Your goal: Every record must reappear in the answer exactly as given.

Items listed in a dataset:
══════════

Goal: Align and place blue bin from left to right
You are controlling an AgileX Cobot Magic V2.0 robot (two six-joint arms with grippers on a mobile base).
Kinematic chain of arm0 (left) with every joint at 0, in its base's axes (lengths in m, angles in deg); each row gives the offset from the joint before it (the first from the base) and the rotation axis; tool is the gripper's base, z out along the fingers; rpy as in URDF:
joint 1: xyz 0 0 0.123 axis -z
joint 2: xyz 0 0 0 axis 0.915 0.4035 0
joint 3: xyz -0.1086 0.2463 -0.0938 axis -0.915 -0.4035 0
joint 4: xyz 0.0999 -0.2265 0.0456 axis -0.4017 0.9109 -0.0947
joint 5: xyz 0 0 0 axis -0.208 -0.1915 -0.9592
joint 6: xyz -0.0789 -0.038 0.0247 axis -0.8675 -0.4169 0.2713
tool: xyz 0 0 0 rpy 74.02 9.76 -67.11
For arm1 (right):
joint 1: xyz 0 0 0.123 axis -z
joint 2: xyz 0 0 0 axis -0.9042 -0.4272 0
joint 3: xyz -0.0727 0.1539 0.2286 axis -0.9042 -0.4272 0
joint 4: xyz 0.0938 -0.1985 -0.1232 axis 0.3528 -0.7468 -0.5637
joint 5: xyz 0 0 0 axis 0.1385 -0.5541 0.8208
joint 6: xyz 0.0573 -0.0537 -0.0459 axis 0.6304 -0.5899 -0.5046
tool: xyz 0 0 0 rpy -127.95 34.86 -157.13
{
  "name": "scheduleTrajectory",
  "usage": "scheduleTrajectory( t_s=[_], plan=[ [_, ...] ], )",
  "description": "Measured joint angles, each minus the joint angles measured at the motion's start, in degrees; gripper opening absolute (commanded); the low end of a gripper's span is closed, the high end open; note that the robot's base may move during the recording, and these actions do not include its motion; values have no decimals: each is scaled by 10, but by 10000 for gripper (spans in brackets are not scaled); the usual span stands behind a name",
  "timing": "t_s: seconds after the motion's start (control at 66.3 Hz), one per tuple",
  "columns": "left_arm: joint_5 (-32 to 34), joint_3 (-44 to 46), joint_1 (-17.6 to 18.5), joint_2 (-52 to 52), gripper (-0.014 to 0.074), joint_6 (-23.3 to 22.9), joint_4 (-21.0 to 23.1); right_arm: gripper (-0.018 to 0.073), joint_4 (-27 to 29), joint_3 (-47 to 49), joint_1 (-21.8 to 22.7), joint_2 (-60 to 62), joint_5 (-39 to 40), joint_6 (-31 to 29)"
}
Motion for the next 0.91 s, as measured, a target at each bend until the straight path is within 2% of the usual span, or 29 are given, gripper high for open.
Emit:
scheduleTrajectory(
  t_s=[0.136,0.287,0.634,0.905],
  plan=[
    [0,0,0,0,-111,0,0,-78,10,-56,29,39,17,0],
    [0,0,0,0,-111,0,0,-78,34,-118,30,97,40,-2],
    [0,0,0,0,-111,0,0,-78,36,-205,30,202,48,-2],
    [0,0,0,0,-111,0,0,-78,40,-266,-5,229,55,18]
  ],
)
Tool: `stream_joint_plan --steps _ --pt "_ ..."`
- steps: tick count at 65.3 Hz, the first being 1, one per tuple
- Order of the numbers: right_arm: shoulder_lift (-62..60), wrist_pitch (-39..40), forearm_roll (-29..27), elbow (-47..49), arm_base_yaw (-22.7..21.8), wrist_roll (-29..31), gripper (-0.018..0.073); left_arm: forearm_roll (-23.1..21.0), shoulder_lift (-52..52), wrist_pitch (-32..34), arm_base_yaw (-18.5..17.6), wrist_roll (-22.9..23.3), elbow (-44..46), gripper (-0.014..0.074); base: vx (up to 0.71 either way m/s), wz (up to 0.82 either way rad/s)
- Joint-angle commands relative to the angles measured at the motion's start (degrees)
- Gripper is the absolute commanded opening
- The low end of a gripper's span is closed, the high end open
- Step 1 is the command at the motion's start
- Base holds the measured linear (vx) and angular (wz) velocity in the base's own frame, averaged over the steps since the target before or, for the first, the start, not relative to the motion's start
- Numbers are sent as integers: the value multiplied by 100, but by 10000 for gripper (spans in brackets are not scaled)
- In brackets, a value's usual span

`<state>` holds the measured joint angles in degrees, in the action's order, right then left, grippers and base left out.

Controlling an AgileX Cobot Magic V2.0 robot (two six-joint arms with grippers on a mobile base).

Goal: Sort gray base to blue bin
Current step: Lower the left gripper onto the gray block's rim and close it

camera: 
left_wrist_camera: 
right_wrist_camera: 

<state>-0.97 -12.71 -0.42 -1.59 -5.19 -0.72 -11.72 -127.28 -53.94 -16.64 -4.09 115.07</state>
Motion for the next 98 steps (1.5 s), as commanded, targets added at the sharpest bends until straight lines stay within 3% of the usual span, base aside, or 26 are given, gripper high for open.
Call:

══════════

Answer:
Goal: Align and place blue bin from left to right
You are controlling an AgileX Cobot Magic V2.0 robot (two six-joint arms with grippers on a mobile base).
Kinematic chain of arm0 (left) with every joint at 0, in its base's axes (lengths in m, angles in deg); each row gives the offset from the joint before it (the first from the base) and the rotation axis; tool is the gripper's base, z out along the fingers; rpy as in URDF:
joint 1: xyz 0 0 0.123 axis -z
joint 2: xyz 0 0 0 axis 0.915 0.4035 0
joint 3: xyz -0.1086 0.2463 -0.0938 axis -0.915 -0.4035 0
joint 4: xyz 0.0999 -0.2265 0.0456 axis -0.4017 0.9109 -0.0947
joint 5: xyz 0 0 0 axis -0.208 -0.1915 -0.9592
joint 6: xyz -0.0789 -0.038 0.0247 axis -0.8675 -0.4169 0.2713
tool: xyz 0 0 0 rpy 74.02 9.76 -67.11
For arm1 (right):
joint 1: xyz 0 0 0.123 axis -z
joint 2: xyz 0 0 0 axis -0.9042 -0.4272 0
joint 3: xyz -0.0727 0.1539 0.2286 axis -0.9042 -0.4272 0
joint 4: xyz 0.0938 -0.1985 -0.1232 axis 0.3528 -0.7468 -0.5637
joint 5: xyz 0 0 0 axis 0.1385 -0.5541 0.8208
joint 6: xyz 0.0573 -0.0537 -0.0459 axis 0.6304 -0.5899 -0.5046
tool: xyz 0 0 0 rpy -127.95 34.86 -157.13
{
  "name": "scheduleTrajectory",
  "usage": "scheduleTrajectory( t_s=[_], plan=[ [_, ...] ], )",
  "description": "Measured joint angles, each minus the joint angles measured at the motion's start, in degrees; gripper opening absolute (commanded); the low end of a gripper's span is closed, the high end open; note that the robot's base may move during the recording, and these actions do not include its motion; values have no decimals: each is scaled by 10, but by 10000 for gripper (spans in brackets are not scaled); the usual span stands behind a name",
  "timing": "t_s: seconds after the motion's start (control at 66.3 Hz), one per tuple",
  "columns": "left_arm: joint_5 (-32 to 34), joint_3 (-44 to 46), joint_1 (-17.6 to 18.5), joint_2 (-52 to 52), gripper (-0.014 to 0.074), joint_6 (-23.3 to 22.9), joint_4 (-21.0 to 23.1); right_arm: gripper (-0.018 to 0.073), joint_4 (-27 to 29), joint_3 (-47 to 49), joint_1 (-21.8 to 22.7), joint_2 (-60 to 62), joint_5 (-39 to 40), joint_6 (-31 to 29)"
}
Motion for the next 0.91 s, as measured, a target at each bend until the straight path is within 2% of the usual span, or 29 are given, gripper high for open.
Emit:
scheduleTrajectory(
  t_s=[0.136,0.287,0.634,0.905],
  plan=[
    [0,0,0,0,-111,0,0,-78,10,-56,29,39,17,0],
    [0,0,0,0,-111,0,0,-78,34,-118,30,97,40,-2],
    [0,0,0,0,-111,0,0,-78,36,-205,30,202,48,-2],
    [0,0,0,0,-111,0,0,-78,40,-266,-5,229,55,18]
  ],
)
Tool: `stream_joint_plan --steps _ --pt "_ ..."`
- steps: tick count at 65.3 Hz, the first being 1, one per tuple
- Order of the numbers: right_arm: shoulder_lift (-62..60), wrist_pitch (-39..40), forearm_roll (-29..27), elbow (-47..49), arm_base_yaw (-22.7..21.8), wrist_roll (-29..31), gripper (-0.018..0.073); left_arm: forearm_roll (-23.1..21.0), shoulder_lift (-52..52), wrist_pitch (-32..34), arm_base_yaw (-18.5..17.6), wrist_roll (-22.9..23.3), elbow (-44..46), gripper (-0.014..0.074); base: vx (up to 0.71 either way m/s), wz (up to 0.82 either way rad/s)
- Joint-angle commands relative to the angles measured at the motion's start (degrees)
- Gripper is the absolute commanded opening
- The low end of a gripper's span is closed, the high end open
- Step 1 is the command at the motion's start
- Base holds the measured linear (vx) and angular (wz) velocity in the base's own frame, averaged over the steps since the target before or, for the first, the start, not relative to the motion's start
- Numbers are sent as integers: the value multiplied by 100, but by 10000 for gripper (spans in brackets are not scaled)
- In brackets, a value's usual span

`<state>` holds the measured joint angles in degrees, in the action's order, right then left, grippers and base left out.

Controlling an AgileX Cobot Magic V2.0 robot (two six-joint arms with grippers on a mobile base).

Goal: Sort gray base to blue bin
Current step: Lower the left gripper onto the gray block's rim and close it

camera: 
left_wrist_camera: 
right_wrist_camera: 

<state>-0.97 -12.71 -0.42 -1.59 -5.19 -0.72 -11.72 -127.28 -53.94 -16.64 -4.09 115.07</state>
Motion for the next 98 steps (1.5 s), as commanded, targets added at the sharpest bends until straight lines stay within 3% of the usual span, base aside, or 26 are given, gripper high for open.
Call:

No additional output will be generated.